# AIM OF THE TASK
Write out the data below exactly, beginning with the first line and ending once the line that has "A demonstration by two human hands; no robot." is written.

---------------

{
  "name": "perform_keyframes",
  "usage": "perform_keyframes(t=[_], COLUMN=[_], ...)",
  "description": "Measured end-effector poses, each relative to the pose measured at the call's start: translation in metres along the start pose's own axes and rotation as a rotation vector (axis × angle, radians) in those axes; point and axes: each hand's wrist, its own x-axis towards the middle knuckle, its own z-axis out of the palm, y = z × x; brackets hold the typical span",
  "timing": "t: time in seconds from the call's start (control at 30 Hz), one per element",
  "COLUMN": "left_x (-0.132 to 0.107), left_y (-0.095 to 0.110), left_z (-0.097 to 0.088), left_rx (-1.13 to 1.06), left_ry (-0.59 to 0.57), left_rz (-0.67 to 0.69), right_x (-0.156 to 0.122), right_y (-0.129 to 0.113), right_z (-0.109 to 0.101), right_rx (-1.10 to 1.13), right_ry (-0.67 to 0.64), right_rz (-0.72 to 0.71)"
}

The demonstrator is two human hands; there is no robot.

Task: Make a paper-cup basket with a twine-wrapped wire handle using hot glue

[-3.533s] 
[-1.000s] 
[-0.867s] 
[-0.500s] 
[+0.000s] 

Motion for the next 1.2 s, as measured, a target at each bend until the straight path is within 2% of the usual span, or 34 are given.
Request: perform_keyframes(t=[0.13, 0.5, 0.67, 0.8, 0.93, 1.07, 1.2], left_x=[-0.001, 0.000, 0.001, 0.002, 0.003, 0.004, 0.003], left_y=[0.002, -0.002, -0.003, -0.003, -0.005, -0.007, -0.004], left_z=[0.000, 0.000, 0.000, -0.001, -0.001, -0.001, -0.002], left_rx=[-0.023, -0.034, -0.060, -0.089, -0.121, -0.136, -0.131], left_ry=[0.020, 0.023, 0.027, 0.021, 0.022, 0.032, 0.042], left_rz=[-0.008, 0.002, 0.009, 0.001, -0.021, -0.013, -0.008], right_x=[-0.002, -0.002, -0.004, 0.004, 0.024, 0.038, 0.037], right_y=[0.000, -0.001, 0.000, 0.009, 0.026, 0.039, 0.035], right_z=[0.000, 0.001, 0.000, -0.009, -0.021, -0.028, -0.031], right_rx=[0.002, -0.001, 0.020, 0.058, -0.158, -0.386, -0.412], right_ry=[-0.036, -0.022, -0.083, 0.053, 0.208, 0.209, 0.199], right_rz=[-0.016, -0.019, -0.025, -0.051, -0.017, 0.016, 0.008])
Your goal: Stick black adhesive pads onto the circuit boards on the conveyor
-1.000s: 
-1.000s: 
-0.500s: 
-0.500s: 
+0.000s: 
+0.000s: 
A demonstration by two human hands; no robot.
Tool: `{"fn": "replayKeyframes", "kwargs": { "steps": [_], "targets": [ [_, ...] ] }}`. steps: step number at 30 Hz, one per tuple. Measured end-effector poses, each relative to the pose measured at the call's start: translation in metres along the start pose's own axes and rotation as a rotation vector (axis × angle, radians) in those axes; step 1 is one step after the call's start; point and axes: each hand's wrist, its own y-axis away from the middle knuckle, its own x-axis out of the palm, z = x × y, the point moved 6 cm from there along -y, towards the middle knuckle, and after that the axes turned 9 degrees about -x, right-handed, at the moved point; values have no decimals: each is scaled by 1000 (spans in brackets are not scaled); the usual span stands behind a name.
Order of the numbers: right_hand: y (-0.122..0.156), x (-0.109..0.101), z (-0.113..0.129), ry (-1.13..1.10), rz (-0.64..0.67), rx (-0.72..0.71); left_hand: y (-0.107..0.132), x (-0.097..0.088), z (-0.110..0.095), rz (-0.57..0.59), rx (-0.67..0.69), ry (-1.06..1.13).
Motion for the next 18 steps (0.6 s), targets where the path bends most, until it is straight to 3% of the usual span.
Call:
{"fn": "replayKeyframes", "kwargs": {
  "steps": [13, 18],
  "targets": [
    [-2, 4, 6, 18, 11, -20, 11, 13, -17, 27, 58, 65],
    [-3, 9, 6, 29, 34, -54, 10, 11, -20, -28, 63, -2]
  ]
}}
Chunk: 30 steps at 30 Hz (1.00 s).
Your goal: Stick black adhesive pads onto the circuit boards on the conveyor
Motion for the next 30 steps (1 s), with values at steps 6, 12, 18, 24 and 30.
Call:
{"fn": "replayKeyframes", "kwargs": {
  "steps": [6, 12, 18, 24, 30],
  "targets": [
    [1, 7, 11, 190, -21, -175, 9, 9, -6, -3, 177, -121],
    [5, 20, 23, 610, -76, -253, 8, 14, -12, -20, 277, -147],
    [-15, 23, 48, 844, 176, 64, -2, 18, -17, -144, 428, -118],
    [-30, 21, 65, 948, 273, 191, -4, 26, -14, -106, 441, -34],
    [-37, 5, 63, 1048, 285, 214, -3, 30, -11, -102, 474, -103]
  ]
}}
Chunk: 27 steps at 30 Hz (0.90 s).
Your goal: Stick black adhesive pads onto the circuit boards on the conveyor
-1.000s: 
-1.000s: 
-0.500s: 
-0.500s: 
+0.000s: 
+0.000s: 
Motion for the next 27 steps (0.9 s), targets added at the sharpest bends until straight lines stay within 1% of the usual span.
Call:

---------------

# OUTPUT BELOW
{
  "name": "perform_keyframes",
  "usage": "perform_keyframes(t=[_], COLUMN=[_], ...)",
  "description": "Measured end-effector poses, each relative to the pose measured at the call's start: translation in metres along the start pose's own axes and rotation as a rotation vector (axis × angle, radians) in those axes; point and axes: each hand's wrist, its own x-axis towards the middle knuckle, its own z-axis out of the palm, y = z × x; brackets hold the typical span",
  "timing": "t: time in seconds from the call's start (control at 30 Hz), one per element",
  "COLUMN": "left_x (-0.132 to 0.107), left_y (-0.095 to 0.110), left_z (-0.097 to 0.088), left_rx (-1.13 to 1.06), left_ry (-0.59 to 0.57), left_rz (-0.67 to 0.69), right_x (-0.156 to 0.122), right_y (-0.129 to 0.113), right_z (-0.109 to 0.101), right_rx (-1.10 to 1.13), right_ry (-0.67 to 0.64), right_rz (-0.72 to 0.71)"
}

The demonstrator is two human hands; there is no robot.

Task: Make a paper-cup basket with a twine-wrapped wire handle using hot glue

[-3.533s] 
[-1.000s] 
[-0.867s] 
[-0.500s] 
[+0.000s] 

Motion for the next 1.2 s, as measured, a target at each bend until the straight path is within 2% of the usual span, or 34 are given.
Request: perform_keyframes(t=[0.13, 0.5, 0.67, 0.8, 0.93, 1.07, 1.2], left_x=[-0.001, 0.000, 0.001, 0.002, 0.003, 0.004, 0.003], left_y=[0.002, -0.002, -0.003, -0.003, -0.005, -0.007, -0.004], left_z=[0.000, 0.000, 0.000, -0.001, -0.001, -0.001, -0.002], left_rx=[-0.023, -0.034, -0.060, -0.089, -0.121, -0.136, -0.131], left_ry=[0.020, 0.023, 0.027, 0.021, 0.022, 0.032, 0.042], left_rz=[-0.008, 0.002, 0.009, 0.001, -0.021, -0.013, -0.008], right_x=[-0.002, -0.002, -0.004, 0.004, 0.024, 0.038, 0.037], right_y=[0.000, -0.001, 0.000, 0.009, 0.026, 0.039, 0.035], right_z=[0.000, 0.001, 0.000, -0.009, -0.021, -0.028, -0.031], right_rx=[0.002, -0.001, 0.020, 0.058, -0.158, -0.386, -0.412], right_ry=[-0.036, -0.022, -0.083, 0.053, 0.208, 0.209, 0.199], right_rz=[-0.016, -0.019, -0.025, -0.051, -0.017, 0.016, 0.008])
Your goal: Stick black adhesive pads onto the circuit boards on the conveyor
-1.000s: 
-1.000s: 
-0.500s: 
-0.500s: 
+0.000s: 
+0.000s: 
A demonstration by two human hands; no robot.

This exercise is now fully answered.